At the heart of the film there is the embroidered story of Enrique Gorostieta Velarde (Andy Garcia), the retired general retained by the Cristeros to lead their ill-prepared army, and 14-year-old José Luis Sánchez del Rio (Mauricio Kuri), a martyr whom Pope Benedict XVI beatified in 2005.  Inventing a relationship between them, Wright introduces his central theme: the redemptive power of sacrifice.  Gorostieta was an agnostic who joined the fight because he was bored with his peacetime occupation running a soap factory, and also because his wife was an ardent Catholic aggrieved by Calles’s treatment of the Church.  The boy’s steadfast spiritual conviction moves him to reconsider his own lukewarm commitment.  When he learns that under torture José repeatedly refused to renounce his faith, crying out with each new atrocity, “¡Viva Cristo Rey!” Gorostieta comes to rethink what he thought he knew about life on earth.  Although there is no evidence that this happened as Wright has dramatized it, there is good reason to suppose Gorostieta may have been inspired to respect the Cristeros’ willingness to sacrifice themselves for their faith and reconsider his own.

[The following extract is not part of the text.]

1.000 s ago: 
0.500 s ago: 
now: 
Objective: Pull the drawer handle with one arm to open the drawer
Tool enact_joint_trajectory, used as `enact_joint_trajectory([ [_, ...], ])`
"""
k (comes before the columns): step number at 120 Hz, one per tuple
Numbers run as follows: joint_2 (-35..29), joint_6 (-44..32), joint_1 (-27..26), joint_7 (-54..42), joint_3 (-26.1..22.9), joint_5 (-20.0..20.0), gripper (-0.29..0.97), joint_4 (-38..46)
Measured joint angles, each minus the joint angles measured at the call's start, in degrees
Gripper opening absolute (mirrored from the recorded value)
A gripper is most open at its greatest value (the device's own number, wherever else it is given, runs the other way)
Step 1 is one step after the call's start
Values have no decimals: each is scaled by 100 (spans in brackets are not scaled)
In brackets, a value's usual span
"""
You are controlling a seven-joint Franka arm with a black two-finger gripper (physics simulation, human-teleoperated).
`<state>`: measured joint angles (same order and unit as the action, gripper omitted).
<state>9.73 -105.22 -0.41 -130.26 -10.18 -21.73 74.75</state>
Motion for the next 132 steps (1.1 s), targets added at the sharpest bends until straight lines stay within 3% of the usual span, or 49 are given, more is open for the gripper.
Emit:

Having said this much, I wish I could also report that For Greater Glory is a great film.  It’s not.  For all its virtues—and they are many—it is nevertheless a slog through a diffuse and poorly organized narrative that frequently left me confused as to what was what and who was who.  In his commitment to the story, Wright seems not to have been able to distinguish the essential from the incidental.  He’s put everything he has learned about the Cristeros on the screen, including their immense mustaches, which render them almost indistinguishable one from another.

The original edit of the film ran well over four hours and had to be cut severely to reach its two-hour-and-twenty-three-minute theatrical release.  This reveals the problem.  The film is at once too short and not long enough.  As released, it is filled with abrupt transitions meant to connect disparate episodes populated by men and women who rarely or never meet one another.  Even an audience thoroughly familiar with the events will likely find this scattered account confusing.  In short, the film needed a different treatment.  For once Hollywood’s standard sprawl-controlling formula would have been preferable: At the cost of historical accuracy, dramatize a few leading figures in the foreground and leave everything else in the background.  Another approach would be to give the events the far greater scope afforded by a television miniseries, in which there would be time to investigate the story’s many characters and subplots without the risk of losing the audience.  On television, the film would lose some of its visual impact, but the story would gain in narrative logic and dramatic point.  And this may happen.  Garcia has reported there could be a DVD release in which the cuts would be restored and the entire film edited for rhythm and fluency.  If so, I hope Wright reconsiders the glutinously sentimental score.  The music is meant to add drama to the scenes, but it only serves to remind the audience of Wright’s overwrought desire to manipulate us into what he conceives to be the correct response to his story.

For more information on the Cristeros, you can consult Ruben Quezada’s book, For Greater Glory, published by Ignatius Press to accompany the film.  I haven’t read it yet, but I am told that it fills the movie’s many lacunae.